◆ **WHAT IS EXPECTED**:
Provide only the number of lines below that hold "draw".

*** Block opens ***

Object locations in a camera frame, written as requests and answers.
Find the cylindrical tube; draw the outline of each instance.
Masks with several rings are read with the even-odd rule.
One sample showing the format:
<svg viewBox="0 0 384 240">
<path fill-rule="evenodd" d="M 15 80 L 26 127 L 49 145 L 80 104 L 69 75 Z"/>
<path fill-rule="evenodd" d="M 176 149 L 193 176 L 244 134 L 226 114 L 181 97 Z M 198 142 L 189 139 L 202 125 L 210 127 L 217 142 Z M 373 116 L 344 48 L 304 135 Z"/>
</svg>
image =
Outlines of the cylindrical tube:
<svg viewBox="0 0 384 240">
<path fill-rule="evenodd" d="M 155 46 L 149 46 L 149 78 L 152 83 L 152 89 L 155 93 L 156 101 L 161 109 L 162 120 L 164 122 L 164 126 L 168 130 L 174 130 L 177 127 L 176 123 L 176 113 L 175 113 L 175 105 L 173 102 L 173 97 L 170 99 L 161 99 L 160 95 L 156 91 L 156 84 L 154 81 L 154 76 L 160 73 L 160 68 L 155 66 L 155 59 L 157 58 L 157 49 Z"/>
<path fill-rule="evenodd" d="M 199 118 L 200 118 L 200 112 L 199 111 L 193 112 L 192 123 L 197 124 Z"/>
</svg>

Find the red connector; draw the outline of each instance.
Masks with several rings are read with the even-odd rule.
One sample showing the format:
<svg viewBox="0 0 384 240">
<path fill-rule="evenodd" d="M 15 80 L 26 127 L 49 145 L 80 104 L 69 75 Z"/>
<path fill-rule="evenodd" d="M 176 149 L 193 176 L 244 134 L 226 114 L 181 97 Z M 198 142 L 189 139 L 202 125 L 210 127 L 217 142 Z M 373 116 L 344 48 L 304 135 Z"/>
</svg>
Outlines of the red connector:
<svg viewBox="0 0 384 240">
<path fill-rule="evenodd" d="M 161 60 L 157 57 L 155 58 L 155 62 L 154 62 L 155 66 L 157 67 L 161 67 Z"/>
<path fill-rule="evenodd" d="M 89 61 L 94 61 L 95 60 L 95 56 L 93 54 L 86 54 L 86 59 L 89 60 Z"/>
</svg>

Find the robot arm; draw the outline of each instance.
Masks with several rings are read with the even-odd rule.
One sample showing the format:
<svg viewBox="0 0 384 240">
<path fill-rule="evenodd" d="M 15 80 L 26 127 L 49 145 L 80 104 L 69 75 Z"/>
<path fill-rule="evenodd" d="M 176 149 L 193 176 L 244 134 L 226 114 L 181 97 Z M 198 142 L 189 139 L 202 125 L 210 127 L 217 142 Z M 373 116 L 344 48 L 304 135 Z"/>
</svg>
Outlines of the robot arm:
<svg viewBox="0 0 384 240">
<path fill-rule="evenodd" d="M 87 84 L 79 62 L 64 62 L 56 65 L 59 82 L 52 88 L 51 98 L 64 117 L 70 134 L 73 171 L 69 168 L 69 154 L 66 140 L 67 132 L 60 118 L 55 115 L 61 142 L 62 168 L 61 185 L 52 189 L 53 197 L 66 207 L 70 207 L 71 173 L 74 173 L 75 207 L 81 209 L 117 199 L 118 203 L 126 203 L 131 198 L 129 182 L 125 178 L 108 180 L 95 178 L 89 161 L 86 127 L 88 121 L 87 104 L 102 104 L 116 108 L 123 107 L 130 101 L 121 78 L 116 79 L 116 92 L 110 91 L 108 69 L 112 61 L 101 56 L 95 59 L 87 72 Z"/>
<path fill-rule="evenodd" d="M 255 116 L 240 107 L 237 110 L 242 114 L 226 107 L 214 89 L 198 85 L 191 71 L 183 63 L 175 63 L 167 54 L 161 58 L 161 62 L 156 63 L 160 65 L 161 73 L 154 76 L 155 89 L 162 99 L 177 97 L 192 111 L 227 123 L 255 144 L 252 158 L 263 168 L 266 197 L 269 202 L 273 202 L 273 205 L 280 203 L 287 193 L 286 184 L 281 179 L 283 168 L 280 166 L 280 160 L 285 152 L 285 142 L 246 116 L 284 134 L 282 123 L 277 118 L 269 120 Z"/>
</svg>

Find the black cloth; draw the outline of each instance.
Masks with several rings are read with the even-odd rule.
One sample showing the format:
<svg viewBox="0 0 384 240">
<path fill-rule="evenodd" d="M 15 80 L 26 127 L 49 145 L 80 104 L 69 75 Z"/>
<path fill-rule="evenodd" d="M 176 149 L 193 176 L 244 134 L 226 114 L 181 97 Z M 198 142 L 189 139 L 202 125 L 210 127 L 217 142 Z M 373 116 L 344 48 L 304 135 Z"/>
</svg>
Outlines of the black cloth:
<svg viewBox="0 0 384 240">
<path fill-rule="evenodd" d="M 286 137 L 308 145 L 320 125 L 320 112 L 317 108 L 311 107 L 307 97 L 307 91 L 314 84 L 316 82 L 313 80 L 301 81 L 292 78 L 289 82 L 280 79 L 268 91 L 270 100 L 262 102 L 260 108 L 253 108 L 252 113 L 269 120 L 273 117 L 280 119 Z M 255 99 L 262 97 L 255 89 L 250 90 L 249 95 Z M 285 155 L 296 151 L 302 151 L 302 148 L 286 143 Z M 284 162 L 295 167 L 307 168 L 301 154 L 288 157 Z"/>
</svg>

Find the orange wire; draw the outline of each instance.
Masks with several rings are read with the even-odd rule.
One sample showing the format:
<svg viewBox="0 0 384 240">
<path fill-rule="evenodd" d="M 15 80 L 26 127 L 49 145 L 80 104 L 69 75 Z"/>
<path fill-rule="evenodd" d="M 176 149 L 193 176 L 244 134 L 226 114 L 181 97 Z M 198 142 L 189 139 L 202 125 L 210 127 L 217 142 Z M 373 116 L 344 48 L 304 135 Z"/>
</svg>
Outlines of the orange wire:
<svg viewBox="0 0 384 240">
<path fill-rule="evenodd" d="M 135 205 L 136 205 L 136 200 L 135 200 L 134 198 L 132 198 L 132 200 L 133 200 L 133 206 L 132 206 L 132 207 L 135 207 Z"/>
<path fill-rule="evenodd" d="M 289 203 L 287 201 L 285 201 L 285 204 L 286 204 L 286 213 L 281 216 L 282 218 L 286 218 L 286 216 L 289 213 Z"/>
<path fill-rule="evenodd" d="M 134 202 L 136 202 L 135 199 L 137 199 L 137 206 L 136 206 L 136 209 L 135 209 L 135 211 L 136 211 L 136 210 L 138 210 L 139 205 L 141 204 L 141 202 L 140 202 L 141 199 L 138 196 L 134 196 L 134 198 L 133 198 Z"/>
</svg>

*** Block closes ***

◆ **RESULT FOR THIS TASK**:
5